Assignment: Reproduce from the records below, with no pictures, exactly the lines between the one containing "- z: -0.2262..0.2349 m" and the one containing "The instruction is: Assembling", inclusive.

(Records drawn from a dataset)

□ □ □ □ □ □ □

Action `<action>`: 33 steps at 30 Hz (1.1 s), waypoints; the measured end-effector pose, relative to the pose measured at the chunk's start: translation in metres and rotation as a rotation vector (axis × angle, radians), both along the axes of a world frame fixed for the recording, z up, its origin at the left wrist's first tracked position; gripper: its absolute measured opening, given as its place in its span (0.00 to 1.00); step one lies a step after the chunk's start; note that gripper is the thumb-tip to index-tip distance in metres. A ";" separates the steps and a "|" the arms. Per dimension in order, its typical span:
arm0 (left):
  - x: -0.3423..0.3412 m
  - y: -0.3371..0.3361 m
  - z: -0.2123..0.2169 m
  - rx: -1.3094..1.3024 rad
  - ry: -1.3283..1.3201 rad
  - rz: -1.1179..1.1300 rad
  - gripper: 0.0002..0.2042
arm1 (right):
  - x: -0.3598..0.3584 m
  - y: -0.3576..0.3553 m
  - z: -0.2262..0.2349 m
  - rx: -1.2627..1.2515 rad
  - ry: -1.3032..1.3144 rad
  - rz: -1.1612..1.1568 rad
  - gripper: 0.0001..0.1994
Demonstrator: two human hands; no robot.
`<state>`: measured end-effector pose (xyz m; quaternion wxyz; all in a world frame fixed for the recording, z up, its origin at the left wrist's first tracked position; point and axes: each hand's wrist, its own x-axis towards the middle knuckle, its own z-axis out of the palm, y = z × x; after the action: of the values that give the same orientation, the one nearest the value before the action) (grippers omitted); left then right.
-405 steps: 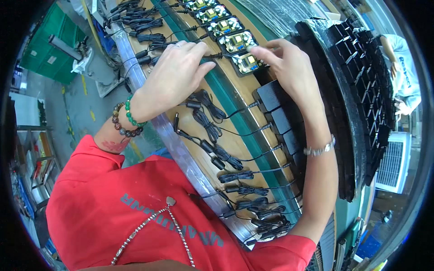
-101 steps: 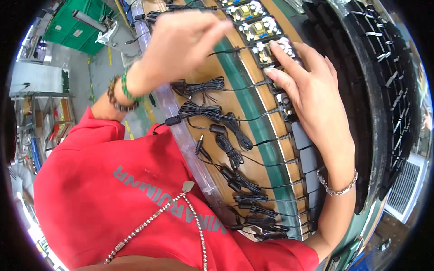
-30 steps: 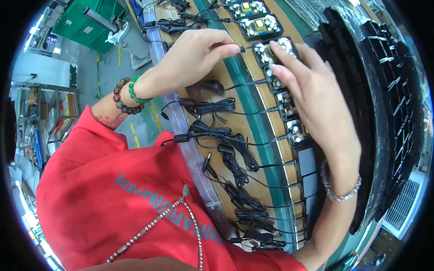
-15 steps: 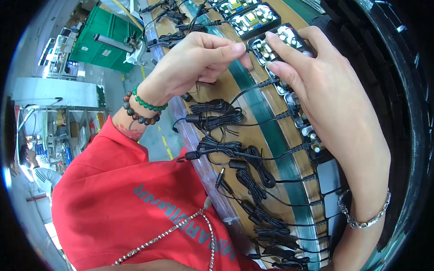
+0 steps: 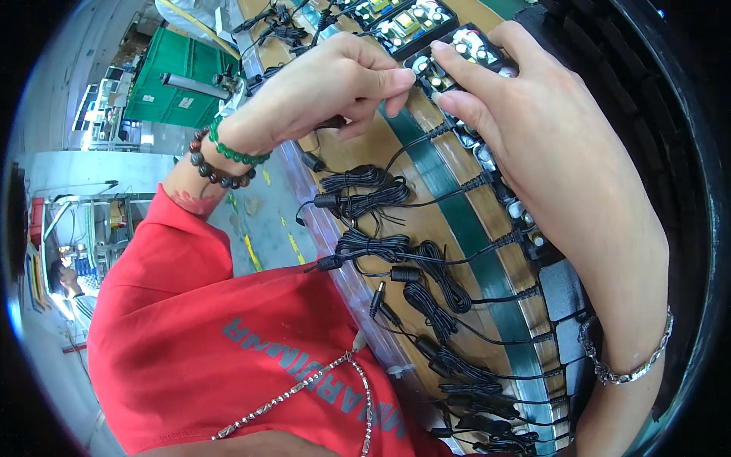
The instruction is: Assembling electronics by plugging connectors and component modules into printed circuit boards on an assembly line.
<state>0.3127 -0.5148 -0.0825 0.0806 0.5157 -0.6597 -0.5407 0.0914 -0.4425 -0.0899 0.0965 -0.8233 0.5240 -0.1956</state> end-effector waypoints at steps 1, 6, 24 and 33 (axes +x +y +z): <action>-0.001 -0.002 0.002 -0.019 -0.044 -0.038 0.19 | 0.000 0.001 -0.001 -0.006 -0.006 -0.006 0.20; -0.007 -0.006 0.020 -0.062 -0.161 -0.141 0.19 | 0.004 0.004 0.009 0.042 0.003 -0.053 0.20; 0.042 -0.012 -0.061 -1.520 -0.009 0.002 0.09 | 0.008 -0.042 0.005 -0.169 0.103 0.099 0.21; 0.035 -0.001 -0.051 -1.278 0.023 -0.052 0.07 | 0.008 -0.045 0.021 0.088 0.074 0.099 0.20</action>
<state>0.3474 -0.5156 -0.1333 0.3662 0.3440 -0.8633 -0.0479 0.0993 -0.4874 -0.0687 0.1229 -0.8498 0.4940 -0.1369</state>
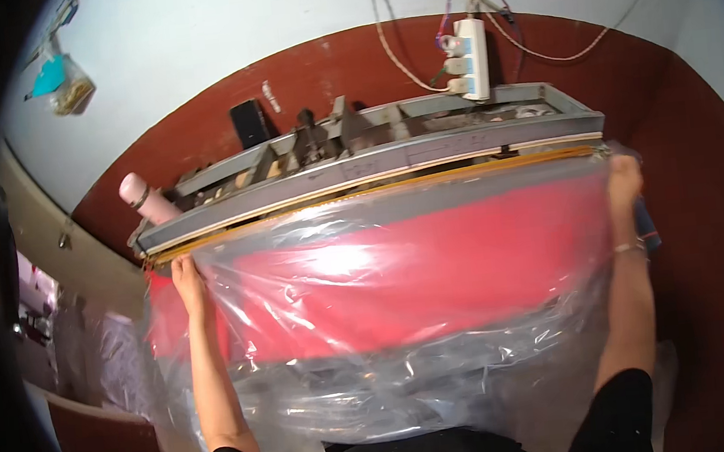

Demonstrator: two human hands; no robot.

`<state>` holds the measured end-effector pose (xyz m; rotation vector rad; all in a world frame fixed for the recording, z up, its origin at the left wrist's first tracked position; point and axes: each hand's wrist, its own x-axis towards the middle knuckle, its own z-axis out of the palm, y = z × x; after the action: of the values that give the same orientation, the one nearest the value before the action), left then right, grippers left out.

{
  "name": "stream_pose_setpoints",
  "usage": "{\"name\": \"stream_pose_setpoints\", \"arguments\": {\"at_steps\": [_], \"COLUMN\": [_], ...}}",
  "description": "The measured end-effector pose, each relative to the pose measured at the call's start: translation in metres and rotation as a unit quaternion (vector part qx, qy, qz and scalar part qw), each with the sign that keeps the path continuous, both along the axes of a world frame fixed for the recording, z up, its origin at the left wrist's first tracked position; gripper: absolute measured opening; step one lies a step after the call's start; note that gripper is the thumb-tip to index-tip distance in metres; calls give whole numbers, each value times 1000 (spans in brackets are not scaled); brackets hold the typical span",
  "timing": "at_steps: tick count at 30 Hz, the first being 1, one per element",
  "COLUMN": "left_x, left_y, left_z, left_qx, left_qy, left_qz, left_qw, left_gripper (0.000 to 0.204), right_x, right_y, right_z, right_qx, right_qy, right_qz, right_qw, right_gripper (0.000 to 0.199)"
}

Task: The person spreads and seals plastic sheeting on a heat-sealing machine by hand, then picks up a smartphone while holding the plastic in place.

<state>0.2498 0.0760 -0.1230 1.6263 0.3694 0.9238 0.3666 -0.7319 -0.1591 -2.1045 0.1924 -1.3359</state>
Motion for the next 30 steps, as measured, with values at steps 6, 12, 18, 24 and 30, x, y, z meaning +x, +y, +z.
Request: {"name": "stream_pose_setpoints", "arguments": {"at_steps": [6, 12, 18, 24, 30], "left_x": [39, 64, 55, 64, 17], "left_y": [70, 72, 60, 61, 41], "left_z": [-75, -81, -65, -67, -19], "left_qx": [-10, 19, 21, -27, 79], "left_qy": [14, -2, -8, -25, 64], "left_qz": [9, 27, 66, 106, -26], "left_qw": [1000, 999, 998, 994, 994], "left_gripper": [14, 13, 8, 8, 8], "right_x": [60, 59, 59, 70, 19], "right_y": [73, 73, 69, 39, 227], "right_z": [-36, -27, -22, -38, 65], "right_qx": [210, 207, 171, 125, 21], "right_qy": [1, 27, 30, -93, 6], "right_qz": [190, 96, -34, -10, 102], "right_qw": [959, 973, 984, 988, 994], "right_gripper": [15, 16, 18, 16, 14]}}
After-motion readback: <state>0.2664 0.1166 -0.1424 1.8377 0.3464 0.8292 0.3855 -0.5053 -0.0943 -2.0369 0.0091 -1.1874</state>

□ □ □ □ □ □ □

Task response:
  - z: -0.2262..0.2349 m
  - rx: -1.2627..1.2515 rad
  - ry: -1.3032..1.3144 rad
  - rz: -1.1612..1.1568 rad
  - gripper: 0.0001..0.1994
Demonstrator: two human hands; no robot.
`<state>`: measured end-effector pose (xyz m; quaternion wxyz; all in a world frame fixed for the recording, z up, its origin at the left wrist's first tracked position; point and axes: each hand's wrist, its own x-axis towards the middle knuckle, its own z-axis out of the palm, y = z × x; after the action: of the values that give the same orientation, the one nearest the value before the action) (grippers omitted); left then right.
-405 steps: 
-101 steps: 
-30 steps: 
-15 steps: 
+0 steps: 
The instruction is: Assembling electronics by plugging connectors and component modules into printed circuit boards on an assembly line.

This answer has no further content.